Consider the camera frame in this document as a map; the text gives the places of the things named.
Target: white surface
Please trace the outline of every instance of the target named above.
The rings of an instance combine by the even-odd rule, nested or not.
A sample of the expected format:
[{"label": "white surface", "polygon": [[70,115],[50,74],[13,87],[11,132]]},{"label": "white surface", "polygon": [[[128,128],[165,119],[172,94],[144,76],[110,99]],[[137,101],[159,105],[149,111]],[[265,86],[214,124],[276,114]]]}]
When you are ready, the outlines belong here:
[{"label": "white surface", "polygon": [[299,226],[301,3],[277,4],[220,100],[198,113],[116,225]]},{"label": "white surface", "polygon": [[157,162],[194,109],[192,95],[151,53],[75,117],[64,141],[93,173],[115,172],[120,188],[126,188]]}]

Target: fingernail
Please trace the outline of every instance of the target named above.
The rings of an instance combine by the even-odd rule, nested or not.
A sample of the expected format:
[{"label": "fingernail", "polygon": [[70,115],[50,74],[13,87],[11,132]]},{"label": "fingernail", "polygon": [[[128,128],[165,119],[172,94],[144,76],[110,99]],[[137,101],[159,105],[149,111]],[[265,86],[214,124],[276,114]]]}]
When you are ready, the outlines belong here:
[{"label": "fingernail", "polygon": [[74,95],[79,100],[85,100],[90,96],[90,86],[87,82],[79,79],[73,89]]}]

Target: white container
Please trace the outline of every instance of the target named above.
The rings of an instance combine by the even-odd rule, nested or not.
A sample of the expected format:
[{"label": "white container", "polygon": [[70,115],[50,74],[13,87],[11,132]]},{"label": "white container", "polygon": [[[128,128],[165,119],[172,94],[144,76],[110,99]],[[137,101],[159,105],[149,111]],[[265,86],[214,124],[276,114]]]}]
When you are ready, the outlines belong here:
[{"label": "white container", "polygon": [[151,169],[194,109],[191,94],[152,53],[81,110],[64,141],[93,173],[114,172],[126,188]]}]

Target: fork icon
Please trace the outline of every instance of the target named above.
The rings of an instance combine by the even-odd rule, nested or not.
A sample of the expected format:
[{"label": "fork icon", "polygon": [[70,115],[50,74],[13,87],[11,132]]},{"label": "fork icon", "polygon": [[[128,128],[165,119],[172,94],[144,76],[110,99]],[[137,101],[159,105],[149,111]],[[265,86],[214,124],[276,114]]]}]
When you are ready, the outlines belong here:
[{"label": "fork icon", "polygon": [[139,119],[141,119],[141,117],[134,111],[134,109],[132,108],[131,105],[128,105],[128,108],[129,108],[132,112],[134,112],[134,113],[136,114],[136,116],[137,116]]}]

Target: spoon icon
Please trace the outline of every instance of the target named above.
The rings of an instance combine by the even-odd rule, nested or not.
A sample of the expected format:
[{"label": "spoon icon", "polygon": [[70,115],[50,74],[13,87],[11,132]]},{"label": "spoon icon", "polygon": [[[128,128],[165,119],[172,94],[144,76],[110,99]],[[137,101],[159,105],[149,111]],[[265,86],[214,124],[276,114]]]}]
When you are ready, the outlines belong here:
* * *
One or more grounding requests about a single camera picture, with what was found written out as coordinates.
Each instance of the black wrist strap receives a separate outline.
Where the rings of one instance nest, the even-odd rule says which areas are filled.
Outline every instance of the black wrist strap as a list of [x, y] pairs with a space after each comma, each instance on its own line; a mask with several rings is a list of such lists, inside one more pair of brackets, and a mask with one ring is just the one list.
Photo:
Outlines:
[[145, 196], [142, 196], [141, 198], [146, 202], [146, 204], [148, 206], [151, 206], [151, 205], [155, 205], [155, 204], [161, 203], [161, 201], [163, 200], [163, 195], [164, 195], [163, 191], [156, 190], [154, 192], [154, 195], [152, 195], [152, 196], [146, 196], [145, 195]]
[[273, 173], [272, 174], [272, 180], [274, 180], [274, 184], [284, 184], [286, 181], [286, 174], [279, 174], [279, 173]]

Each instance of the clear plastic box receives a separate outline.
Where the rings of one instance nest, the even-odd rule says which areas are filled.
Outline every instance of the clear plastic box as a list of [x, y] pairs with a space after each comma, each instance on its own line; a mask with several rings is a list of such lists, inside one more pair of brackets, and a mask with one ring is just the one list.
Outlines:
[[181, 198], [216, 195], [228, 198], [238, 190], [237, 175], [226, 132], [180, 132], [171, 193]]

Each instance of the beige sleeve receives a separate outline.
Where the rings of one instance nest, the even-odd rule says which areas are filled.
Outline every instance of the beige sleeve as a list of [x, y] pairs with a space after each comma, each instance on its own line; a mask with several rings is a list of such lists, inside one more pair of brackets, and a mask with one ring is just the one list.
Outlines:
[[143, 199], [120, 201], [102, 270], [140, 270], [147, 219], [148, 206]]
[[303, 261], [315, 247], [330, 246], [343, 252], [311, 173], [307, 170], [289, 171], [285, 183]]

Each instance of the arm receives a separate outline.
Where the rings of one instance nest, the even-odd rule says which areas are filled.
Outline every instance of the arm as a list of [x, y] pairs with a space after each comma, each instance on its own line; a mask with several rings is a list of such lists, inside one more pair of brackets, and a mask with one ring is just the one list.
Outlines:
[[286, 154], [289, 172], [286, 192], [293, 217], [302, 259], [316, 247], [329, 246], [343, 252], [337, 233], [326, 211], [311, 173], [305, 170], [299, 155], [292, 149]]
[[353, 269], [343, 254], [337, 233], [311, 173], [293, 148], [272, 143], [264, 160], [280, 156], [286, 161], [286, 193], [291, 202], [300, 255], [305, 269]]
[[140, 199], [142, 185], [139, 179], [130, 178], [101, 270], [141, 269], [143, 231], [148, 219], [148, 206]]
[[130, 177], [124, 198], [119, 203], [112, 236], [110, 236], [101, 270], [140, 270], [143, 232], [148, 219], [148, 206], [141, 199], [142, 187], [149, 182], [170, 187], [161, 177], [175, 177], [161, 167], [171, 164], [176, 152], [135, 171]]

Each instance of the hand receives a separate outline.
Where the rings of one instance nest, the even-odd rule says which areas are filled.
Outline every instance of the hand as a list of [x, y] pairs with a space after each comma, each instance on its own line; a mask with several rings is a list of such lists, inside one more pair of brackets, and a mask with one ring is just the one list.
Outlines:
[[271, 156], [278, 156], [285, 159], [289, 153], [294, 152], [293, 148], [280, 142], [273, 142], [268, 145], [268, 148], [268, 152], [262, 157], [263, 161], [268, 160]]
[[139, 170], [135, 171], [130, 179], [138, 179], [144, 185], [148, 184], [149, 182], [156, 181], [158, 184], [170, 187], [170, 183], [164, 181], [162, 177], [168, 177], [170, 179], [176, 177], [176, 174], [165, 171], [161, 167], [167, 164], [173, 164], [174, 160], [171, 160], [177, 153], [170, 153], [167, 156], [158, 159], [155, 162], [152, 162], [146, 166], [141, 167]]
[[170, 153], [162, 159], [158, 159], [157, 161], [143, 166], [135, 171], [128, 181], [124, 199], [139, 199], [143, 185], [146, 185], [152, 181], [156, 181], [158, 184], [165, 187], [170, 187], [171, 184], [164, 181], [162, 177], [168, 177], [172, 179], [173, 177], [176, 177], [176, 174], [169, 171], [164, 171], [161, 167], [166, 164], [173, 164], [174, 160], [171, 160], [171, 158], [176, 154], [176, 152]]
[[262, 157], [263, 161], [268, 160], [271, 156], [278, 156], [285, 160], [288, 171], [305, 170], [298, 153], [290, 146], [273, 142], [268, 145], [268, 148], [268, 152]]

TASK —
Filter the entries and copy each line with "beige".

RESULT OF THE TASK —
Each instance of the beige sleeve receives a separate outline.
Outline every instance of the beige sleeve as a list of [x, y] pairs with a space after each comma, each instance on its own line; a mask with several rings is a list of such lists, inside one more pair of brackets, and a mask with one ring is just the one list.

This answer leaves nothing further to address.